#### [Instructions to follow]
Find the line with "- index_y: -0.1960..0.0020" in the entries below. Repeat it, every following line, and the line with "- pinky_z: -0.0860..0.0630", exactly and with nothing added.

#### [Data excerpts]
::::
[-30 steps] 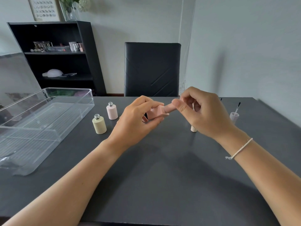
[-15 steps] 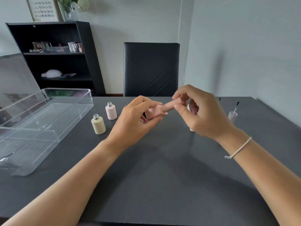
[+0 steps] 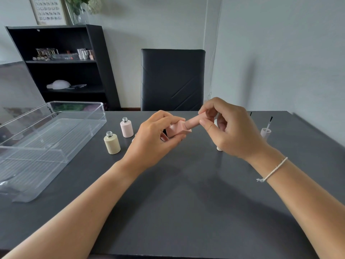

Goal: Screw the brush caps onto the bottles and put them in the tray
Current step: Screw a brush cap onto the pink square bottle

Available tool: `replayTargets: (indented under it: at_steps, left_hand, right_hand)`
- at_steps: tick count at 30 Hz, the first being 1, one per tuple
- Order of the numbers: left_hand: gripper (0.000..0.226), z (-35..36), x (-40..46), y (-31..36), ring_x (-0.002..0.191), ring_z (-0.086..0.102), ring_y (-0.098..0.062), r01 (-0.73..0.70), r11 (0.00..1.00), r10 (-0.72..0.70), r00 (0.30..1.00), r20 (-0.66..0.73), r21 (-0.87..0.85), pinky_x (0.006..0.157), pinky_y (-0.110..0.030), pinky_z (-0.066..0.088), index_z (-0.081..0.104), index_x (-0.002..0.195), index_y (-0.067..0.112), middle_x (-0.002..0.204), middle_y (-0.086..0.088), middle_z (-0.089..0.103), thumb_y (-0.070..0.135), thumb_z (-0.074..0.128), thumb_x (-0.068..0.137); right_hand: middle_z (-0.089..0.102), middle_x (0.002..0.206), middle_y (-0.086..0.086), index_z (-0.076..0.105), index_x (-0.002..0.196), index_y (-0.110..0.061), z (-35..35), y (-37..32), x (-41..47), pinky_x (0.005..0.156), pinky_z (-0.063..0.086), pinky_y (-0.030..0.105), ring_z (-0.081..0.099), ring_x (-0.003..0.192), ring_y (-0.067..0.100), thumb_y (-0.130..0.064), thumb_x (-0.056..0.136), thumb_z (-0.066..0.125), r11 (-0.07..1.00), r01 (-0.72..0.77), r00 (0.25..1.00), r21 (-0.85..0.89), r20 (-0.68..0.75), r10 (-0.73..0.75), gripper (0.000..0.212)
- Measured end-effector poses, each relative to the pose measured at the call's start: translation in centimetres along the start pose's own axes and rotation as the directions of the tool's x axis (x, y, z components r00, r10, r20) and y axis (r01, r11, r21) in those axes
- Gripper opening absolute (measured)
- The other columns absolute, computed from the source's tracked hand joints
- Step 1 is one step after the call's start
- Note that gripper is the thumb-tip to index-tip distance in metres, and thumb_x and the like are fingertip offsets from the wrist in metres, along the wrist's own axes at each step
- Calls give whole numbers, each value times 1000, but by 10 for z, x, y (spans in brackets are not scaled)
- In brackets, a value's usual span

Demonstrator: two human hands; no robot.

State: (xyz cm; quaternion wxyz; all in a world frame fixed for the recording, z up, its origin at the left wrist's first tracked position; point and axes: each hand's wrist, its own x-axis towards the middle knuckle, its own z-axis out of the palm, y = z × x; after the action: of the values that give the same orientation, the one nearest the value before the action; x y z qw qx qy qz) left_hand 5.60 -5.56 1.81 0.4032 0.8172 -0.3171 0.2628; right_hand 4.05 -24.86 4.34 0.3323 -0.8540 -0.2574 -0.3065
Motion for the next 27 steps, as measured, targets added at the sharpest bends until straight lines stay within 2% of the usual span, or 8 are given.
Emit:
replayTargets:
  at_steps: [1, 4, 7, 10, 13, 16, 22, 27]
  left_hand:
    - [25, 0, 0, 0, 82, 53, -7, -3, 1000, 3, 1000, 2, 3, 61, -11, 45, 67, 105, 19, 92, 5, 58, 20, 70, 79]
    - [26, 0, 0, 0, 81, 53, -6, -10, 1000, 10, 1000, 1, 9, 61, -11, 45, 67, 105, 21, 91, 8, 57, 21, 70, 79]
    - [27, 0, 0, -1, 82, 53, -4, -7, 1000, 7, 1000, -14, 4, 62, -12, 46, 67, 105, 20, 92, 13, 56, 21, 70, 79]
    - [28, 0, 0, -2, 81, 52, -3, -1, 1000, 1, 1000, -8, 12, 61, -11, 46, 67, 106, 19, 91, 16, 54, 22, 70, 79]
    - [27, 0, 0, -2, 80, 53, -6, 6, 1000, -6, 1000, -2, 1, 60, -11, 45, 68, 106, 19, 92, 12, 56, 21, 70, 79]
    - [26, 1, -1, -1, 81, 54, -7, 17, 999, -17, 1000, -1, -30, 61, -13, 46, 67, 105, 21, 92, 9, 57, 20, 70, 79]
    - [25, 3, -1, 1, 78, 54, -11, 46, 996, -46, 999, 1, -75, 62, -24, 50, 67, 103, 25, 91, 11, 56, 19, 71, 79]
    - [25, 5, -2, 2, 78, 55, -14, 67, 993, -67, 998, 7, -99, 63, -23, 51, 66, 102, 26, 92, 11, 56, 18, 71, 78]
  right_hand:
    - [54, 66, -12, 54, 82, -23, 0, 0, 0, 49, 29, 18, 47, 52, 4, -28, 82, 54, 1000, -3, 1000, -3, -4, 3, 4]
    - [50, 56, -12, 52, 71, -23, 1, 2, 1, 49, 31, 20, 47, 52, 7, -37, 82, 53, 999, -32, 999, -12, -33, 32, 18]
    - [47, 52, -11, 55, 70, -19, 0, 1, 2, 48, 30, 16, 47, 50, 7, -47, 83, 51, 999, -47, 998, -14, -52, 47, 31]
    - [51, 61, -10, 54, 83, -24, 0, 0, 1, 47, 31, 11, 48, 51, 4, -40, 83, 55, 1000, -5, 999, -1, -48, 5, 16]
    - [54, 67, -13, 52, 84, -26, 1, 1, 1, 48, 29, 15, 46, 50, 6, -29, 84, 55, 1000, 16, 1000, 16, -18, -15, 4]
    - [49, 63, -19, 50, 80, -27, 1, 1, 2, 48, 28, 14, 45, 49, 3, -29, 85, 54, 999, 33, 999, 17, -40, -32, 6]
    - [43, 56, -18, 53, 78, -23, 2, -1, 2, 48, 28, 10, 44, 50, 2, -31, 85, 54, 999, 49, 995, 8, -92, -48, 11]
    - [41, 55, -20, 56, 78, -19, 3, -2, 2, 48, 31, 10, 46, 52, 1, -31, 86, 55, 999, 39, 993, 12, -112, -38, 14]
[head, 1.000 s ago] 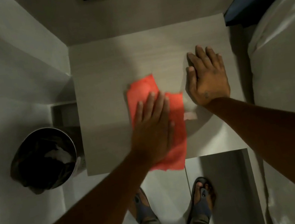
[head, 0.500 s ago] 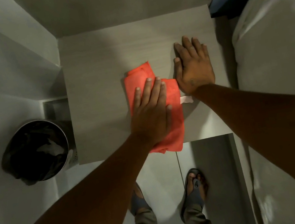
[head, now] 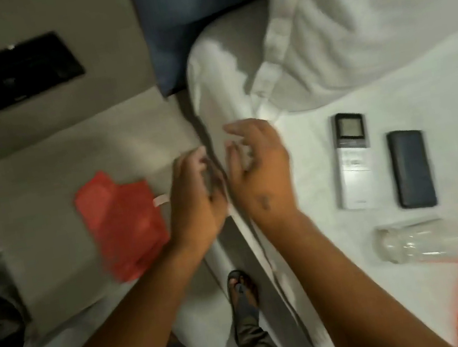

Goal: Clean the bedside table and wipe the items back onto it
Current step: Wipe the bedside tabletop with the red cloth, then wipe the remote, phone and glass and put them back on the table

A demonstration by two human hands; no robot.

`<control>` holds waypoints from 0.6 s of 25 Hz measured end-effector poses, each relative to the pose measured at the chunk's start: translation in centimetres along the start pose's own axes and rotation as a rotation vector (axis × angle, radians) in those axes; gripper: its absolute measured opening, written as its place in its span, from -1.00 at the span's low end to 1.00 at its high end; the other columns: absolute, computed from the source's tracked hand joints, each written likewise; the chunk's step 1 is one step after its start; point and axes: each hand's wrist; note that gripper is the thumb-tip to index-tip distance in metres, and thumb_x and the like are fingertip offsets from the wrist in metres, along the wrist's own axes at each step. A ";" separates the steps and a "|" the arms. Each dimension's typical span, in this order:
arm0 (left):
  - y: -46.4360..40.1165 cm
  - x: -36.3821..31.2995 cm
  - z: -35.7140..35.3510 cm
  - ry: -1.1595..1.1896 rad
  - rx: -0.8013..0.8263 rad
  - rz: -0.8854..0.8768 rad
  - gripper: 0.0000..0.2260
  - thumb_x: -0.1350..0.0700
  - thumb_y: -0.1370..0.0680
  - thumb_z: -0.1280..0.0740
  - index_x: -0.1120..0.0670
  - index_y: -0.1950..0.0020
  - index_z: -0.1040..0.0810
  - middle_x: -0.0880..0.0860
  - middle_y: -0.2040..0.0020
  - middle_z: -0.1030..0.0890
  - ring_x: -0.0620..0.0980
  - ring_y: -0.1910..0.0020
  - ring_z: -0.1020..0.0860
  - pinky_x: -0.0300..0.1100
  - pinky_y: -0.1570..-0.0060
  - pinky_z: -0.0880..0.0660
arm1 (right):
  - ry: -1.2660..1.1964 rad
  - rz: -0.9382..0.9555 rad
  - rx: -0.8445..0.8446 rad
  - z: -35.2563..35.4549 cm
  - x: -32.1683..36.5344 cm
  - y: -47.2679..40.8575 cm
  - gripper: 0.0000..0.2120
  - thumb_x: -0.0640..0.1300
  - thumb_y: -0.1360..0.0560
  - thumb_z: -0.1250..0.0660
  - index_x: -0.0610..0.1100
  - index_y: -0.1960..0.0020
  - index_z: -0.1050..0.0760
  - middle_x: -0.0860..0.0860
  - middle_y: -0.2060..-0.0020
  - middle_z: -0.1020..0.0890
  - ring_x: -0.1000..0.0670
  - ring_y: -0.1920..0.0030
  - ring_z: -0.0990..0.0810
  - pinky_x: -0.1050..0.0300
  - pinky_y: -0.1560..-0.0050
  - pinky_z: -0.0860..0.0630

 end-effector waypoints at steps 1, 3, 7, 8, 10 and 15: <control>0.3 -3.2 -1.7 0.101 0.057 -0.013 -0.64 0.05 -0.50 -0.27 0.06 -0.29 -0.51 0.07 -0.18 -0.59 -0.07 -0.06 -0.59 -0.36 -0.09 -0.48 | 0.042 -0.096 -0.092 3.8 -1.3 0.0 -0.75 -0.23 -0.51 -0.29 -0.11 -0.16 -0.58 -0.05 -0.08 -0.60 -0.12 -0.08 -0.60 -0.01 -0.13 -0.56; 1.1 -9.1 -5.6 0.252 0.232 0.076 -0.69 0.07 -0.50 -0.32 0.09 -0.23 -0.58 0.04 -0.11 -0.68 -0.07 0.00 -0.66 -0.32 -0.04 -0.55 | 0.195 -0.381 -0.160 10.7 -4.8 0.0 -0.68 -0.25 -0.50 -0.33 -0.15 -0.25 -0.56 -0.12 -0.16 -0.58 -0.16 -0.13 -0.59 -0.02 -0.19 -0.54; 0.9 -14.6 -11.2 0.264 0.458 0.350 -0.77 0.20 -0.43 -0.46 0.10 -0.07 -0.64 0.05 0.00 -0.72 0.02 -0.02 -0.69 -0.18 -0.09 -0.59 | 0.193 -0.836 -0.032 15.3 -8.8 1.8 -0.62 -0.26 -0.54 -0.28 -0.22 -0.35 -0.48 -0.16 -0.19 -0.62 -0.16 -0.19 -0.61 0.17 -0.08 -0.46; 0.5 -14.9 -11.7 0.254 0.474 0.374 -0.78 0.22 -0.41 -0.48 0.08 -0.03 -0.66 0.06 0.05 -0.72 0.04 -0.01 -0.69 -0.17 -0.08 -0.59 | 0.173 -0.831 -0.027 15.2 -9.0 2.0 -0.68 -0.27 -0.55 -0.25 -0.23 -0.29 -0.52 -0.13 -0.10 -0.66 -0.17 -0.13 -0.64 0.14 -0.02 -0.52; -0.1 -15.1 -12.1 0.270 0.507 0.435 -0.69 0.26 -0.39 -0.51 0.12 -0.12 -0.67 0.08 -0.01 -0.73 0.04 -0.03 -0.69 -0.13 -0.15 -0.60 | 0.095 -0.852 -0.038 15.4 -9.6 1.7 -0.75 -0.31 -0.52 -0.26 -0.19 -0.15 -0.58 -0.03 0.10 -0.68 -0.13 0.00 -0.67 0.11 0.10 -0.60; 0.8 -13.5 -8.7 0.575 0.582 0.526 -0.63 0.33 -0.42 -0.50 0.19 -0.21 -0.61 0.16 -0.14 -0.71 0.04 -0.06 -0.70 -0.02 -0.18 -0.61 | -0.404 -0.925 0.050 15.3 -7.7 1.8 -0.59 -0.39 -0.55 -0.30 -0.10 -0.35 -0.53 -0.12 -0.07 -0.73 -0.04 0.07 -0.70 0.18 0.22 -0.60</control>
Point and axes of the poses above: each hand's wrist, its own y-axis away from the middle knuckle, its own z-axis out of the back of the hand, x = y × z
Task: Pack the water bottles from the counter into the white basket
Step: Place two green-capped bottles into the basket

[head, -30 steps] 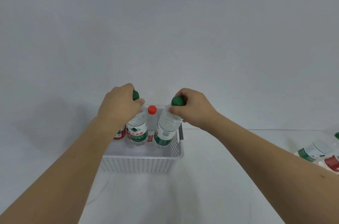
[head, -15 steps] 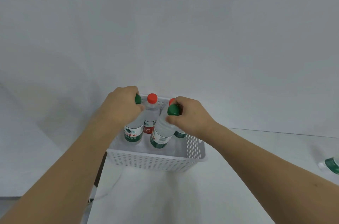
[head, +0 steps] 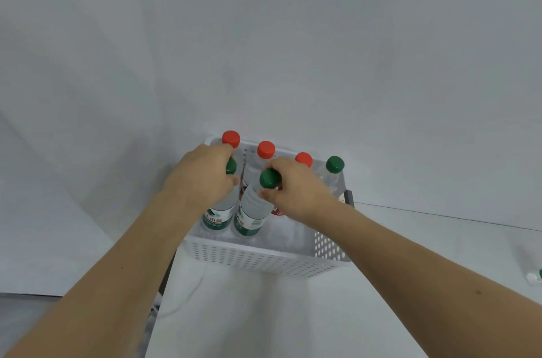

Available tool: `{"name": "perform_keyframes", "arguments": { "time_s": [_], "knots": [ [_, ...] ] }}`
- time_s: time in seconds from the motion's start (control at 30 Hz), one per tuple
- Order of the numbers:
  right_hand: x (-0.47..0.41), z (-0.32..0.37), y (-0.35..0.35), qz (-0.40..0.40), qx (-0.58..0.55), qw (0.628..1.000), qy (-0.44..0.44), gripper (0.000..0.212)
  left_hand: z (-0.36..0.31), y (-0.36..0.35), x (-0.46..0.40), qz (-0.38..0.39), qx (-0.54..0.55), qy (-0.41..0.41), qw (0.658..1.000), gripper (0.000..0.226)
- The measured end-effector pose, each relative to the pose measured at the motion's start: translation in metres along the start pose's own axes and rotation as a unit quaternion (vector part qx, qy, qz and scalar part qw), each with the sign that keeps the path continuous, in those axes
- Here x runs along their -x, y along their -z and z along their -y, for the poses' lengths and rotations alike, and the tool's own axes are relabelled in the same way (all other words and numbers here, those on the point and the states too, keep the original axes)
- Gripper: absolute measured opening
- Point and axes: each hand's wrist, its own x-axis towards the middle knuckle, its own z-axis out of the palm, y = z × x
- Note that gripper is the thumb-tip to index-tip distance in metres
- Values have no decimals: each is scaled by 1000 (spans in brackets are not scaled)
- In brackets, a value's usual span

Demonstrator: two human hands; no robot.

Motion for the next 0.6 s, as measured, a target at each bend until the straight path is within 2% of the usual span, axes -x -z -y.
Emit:
{"name": "perform_keyframes", "arguments": {
  "time_s": [0.33, 0.6],
  "knots": [
    [-5, 6, -6, 4, -9, 1000, 26, 20, 0, 13, -7, 75, -32, 16, 997, 22],
    [1, -2, -7, -17, -48, 999, -4, 29, -4, 19, -7, 95, -53, 13, 994, 25]
  ]
}}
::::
#### [Written solution]
  - index_y: -0.1960..0.0020
  - index_z: -0.1050..0.0760
  - middle_x: -0.0860..0.0860
  - middle_y: -0.2060..-0.0020
  - middle_z: -0.1020..0.0890
  - ring_x: -0.1000..0.0670
  - ring_y: -0.1920..0.0030
  - ring_z: -0.0990..0.0810
  - pinky_x: -0.1050..0.0300
  - pinky_y: -0.1560..-0.0050
  - pinky_z: -0.0860..0.0630

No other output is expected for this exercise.